The next morning, Acme is found dead — a cartoon safe crushing his head. Naturally, all signs point to Roger. Dastardly Judge Doom (Christopher Lloyd), cloaked in a black cape and an evil hidden agenda, is following Roger’s tail. Valiant is unwillingly yanked into a crazy adventure to exonerate Roger, find a will, and stop Doom from selling Toontown, the appropriately named neighborhood where toons live, to a freeway developer.

Despite its shortcomings, Who Framed Roger Rabbit is a technical marvel unlike much before it. Directed by Robert Zemeckis, it took awhile to make. It was a box office blockbuster, and it’s easy to see why. From the outset, it’s a dazzling mix of animated characters, or “toons,” interacting with real people. The look and technique are impeccable, with natural movement and even toons and humans touching that melds seamlessly without any jumps or visual hiccups. An ongoing gag with Roger handcuffed to Valiant, for example, is flawless. Clearly, this film was assembled with painstaking attention to timing. It is, in a word, neat.

Plus, the incorporation of classic cartoons — from Betty Boop to Woody Woodpecker to Droopy, to a scene with Bugs Bunny and Mickey Mouse to a piano duel between Daffy Duck and Donald Duck — is really, really fun. I’m sure this is the only place you’ll ever see Warner Brothers and Disney characters together, and it’s a hoot.

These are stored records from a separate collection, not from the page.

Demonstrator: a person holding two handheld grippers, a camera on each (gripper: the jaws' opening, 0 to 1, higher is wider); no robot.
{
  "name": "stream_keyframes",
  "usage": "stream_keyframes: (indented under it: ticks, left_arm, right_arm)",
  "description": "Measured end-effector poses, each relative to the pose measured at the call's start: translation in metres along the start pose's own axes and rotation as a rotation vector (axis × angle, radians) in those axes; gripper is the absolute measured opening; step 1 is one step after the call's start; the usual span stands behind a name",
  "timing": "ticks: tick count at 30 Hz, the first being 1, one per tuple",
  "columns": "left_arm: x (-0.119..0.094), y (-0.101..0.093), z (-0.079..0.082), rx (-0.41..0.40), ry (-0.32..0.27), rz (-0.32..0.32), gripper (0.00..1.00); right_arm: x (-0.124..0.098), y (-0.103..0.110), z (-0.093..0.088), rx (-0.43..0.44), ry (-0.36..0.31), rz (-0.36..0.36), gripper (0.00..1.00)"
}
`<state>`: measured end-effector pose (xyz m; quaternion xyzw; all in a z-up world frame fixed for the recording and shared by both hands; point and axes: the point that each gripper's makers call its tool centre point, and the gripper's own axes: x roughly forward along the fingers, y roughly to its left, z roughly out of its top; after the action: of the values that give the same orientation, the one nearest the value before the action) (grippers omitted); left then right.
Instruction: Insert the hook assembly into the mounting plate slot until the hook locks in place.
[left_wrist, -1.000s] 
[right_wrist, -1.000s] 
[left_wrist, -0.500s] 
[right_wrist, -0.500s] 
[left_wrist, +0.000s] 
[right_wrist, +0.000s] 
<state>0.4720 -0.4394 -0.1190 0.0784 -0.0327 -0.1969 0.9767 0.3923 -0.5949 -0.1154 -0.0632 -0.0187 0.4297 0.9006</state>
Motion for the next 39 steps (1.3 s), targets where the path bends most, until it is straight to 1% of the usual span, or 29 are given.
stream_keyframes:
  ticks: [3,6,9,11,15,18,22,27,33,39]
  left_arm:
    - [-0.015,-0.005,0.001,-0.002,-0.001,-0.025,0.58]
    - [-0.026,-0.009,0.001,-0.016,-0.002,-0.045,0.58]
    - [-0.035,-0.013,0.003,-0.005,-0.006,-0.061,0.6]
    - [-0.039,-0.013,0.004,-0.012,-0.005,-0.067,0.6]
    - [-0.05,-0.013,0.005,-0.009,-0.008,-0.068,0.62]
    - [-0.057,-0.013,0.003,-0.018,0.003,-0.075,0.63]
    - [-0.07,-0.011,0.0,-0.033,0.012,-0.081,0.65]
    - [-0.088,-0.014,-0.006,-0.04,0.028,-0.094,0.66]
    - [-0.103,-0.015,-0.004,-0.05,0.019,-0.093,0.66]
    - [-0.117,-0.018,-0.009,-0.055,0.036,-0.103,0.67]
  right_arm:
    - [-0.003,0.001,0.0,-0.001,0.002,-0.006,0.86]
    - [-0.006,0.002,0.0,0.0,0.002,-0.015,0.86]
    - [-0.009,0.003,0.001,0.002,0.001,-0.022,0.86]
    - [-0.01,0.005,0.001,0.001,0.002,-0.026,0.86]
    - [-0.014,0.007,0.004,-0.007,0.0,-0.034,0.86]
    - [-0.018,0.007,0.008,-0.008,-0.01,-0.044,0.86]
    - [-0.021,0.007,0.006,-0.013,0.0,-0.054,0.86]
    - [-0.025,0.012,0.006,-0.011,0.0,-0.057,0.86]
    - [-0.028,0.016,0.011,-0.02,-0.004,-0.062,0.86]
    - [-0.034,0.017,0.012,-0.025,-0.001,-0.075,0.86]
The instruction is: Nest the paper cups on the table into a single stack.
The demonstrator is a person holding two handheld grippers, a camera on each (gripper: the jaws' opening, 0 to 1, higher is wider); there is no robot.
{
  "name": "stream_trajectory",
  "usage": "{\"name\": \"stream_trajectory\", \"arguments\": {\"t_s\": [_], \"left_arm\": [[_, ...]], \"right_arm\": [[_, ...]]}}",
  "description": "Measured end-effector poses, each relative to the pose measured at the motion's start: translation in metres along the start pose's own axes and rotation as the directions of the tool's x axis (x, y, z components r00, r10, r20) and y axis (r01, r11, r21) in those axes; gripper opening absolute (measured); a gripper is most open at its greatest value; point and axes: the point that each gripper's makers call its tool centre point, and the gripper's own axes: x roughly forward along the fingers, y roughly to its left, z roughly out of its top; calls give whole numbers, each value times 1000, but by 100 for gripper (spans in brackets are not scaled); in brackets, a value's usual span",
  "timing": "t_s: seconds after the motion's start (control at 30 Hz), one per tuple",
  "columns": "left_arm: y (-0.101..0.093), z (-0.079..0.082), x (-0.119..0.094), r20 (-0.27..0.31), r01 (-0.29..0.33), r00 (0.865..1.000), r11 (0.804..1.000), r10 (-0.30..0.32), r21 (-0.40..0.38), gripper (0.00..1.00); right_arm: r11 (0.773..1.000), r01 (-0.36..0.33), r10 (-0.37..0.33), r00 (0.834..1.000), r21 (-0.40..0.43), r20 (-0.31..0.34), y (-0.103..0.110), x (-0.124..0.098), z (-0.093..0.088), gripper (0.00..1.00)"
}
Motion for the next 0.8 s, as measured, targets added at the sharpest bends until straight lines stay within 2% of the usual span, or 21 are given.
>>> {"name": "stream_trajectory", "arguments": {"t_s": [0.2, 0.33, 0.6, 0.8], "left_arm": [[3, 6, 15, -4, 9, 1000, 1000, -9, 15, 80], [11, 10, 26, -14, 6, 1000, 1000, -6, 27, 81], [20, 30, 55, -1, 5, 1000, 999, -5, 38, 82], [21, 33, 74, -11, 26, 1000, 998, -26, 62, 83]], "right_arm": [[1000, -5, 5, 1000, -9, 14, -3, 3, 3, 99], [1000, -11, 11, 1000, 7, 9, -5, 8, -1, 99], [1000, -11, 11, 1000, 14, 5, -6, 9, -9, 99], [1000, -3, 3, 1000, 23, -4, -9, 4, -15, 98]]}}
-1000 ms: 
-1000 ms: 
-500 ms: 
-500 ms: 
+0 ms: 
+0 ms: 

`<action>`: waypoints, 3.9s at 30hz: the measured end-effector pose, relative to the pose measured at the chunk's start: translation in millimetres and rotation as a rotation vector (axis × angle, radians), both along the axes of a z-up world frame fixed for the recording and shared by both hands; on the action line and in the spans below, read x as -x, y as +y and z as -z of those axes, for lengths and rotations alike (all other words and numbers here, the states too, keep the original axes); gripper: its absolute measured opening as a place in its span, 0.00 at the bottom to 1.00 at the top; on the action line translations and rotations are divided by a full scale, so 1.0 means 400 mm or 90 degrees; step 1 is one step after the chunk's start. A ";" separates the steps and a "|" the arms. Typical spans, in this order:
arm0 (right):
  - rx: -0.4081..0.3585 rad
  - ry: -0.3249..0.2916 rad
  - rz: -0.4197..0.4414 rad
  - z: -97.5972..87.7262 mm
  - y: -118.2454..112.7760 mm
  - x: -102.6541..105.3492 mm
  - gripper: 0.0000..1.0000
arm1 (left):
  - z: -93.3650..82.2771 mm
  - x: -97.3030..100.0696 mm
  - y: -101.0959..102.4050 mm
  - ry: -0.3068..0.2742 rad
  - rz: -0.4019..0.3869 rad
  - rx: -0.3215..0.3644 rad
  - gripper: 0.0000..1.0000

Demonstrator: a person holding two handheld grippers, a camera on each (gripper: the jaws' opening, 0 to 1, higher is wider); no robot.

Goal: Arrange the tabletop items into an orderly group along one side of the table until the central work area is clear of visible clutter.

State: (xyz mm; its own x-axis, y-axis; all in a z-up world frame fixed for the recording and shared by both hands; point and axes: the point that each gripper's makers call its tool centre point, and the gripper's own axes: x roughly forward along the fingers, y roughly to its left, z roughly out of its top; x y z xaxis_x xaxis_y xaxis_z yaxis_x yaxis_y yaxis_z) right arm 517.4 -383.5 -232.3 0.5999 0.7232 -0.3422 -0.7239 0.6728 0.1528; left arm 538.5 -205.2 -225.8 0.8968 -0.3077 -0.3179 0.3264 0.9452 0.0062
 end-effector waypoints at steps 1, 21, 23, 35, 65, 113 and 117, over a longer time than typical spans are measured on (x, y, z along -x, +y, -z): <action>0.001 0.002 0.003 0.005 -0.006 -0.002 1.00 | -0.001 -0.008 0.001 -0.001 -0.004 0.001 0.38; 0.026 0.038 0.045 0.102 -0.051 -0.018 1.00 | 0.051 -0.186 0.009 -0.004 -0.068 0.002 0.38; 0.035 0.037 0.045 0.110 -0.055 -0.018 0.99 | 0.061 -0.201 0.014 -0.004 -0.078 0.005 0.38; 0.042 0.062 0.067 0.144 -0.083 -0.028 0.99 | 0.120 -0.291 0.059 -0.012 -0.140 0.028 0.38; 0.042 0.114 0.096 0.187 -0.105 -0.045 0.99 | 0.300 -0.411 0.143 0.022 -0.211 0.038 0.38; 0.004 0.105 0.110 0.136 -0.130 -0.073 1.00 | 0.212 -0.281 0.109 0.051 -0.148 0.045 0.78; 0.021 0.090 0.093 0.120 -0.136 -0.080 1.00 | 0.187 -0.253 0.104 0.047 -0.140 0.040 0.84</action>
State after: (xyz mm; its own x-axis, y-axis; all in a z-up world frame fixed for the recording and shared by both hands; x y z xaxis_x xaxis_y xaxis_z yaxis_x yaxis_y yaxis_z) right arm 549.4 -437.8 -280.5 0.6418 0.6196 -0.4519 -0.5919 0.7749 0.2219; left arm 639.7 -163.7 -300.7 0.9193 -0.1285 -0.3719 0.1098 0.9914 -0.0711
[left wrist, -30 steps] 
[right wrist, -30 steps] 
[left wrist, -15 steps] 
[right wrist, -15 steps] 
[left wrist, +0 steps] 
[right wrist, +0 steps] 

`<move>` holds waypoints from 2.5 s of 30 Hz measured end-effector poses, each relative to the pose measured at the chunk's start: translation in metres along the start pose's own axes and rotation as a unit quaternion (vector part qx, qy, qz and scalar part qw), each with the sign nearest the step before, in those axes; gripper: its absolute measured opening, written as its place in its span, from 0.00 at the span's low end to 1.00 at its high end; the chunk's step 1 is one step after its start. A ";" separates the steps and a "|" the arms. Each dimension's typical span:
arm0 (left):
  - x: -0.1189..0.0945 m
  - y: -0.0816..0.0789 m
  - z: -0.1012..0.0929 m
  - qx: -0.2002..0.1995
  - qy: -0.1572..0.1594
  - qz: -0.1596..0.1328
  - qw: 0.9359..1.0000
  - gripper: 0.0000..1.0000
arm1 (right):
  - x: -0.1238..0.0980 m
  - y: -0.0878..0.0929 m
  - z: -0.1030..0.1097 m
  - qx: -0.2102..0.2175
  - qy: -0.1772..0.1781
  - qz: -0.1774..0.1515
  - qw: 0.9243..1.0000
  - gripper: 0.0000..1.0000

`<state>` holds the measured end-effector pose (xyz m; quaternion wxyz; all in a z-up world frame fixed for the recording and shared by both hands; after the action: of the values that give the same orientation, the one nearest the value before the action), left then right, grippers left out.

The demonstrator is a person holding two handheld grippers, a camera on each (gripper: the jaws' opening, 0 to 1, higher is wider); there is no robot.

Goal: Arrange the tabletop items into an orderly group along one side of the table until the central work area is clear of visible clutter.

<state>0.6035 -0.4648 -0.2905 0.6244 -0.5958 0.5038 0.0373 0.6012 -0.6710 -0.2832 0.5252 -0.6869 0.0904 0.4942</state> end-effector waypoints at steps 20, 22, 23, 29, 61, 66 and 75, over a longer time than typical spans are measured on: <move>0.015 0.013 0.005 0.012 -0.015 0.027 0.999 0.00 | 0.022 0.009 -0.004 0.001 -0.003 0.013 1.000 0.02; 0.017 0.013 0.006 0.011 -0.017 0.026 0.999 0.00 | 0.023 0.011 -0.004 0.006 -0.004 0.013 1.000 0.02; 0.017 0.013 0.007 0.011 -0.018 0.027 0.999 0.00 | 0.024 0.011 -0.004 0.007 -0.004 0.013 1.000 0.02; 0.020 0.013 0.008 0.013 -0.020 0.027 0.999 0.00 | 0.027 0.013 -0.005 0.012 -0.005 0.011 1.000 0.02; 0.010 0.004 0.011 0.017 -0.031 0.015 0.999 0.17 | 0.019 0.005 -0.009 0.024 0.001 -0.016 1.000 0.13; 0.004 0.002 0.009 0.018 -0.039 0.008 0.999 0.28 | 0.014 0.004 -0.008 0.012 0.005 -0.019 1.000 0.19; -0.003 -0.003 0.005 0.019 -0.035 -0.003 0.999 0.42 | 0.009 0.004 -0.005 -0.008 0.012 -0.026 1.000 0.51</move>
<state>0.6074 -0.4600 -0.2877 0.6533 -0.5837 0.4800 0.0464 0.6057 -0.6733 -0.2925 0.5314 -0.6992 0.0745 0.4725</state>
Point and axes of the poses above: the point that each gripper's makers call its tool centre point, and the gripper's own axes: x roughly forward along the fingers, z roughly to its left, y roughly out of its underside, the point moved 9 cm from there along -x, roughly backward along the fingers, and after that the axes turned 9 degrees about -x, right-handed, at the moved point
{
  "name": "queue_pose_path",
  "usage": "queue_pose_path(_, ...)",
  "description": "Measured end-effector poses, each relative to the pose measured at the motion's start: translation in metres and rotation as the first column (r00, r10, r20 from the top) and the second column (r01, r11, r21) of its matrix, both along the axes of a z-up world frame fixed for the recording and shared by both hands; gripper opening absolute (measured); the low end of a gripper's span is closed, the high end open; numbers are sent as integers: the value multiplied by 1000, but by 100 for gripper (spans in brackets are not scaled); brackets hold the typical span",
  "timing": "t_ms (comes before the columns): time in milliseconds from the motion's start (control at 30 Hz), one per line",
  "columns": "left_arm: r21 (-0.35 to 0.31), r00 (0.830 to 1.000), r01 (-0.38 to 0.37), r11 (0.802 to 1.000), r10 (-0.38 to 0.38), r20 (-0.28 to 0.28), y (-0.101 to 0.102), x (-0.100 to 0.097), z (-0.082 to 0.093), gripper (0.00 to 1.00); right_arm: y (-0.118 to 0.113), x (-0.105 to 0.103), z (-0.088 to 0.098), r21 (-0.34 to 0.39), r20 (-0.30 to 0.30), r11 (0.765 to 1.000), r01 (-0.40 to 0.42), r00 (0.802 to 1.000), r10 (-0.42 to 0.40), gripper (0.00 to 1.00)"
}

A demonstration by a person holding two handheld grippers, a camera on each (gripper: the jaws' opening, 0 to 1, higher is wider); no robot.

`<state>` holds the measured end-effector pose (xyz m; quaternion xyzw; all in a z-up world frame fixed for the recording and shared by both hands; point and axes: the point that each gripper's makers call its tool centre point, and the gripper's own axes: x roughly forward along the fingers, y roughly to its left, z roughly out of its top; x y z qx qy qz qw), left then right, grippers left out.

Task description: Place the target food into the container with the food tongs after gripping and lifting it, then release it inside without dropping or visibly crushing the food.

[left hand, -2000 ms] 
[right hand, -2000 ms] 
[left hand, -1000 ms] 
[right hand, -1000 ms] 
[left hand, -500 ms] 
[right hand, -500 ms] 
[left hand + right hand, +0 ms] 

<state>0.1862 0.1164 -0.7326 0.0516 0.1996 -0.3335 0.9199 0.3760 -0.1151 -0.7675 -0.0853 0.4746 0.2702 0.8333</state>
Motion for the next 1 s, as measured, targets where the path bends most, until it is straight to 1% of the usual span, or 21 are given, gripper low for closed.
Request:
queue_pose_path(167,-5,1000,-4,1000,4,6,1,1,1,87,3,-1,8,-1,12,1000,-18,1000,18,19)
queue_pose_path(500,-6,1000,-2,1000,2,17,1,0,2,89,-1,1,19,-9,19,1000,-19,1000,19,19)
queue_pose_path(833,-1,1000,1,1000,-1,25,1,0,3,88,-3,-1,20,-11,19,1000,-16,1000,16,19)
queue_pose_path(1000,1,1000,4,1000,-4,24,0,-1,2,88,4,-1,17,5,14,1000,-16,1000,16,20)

In 2016, the United States Library of Congress deemed Who Framed Roger Rabbit “culturally, historically, or aesthetically significant” and selected it for preservation in the National Film Registry (https://www.loc.gov/programs/national-film-preservation-board/film-registry/complete-national-film-registry-listing/).

With Joanna Cassidy, Lou Hirsch, Mike Edmonds, Eugene Guirterrez, Mae Questel, Mel Blanc, Tony Anselmo, Mary T. Radford, Joe Alaskey, David Lander, Richard Williams, Wayne Allwine, Tony Pope, Peter Westy, Cherry Davis, Nancy Cartwright

Production: Touchstone Pictures, Amblin Entertainment

Distribution: Buena Vista Pictures Distribution

104 minutes
Rated PG

(Gene Siskel Film Center) B-

Michael Jackson’s Thriller

(USA 1983)

“Now, I have something to tell you…I’m not like other guys.”

— Michael Jackson

A very young Michael Jackson on a date with…his girlfriend (Ola Ray)? Jackson playing a werewolf, a zombie, and a lizard-eyed creature? Vincent Price reading an outro? Bad ’80s hair? You know it’s thriller, thriller night!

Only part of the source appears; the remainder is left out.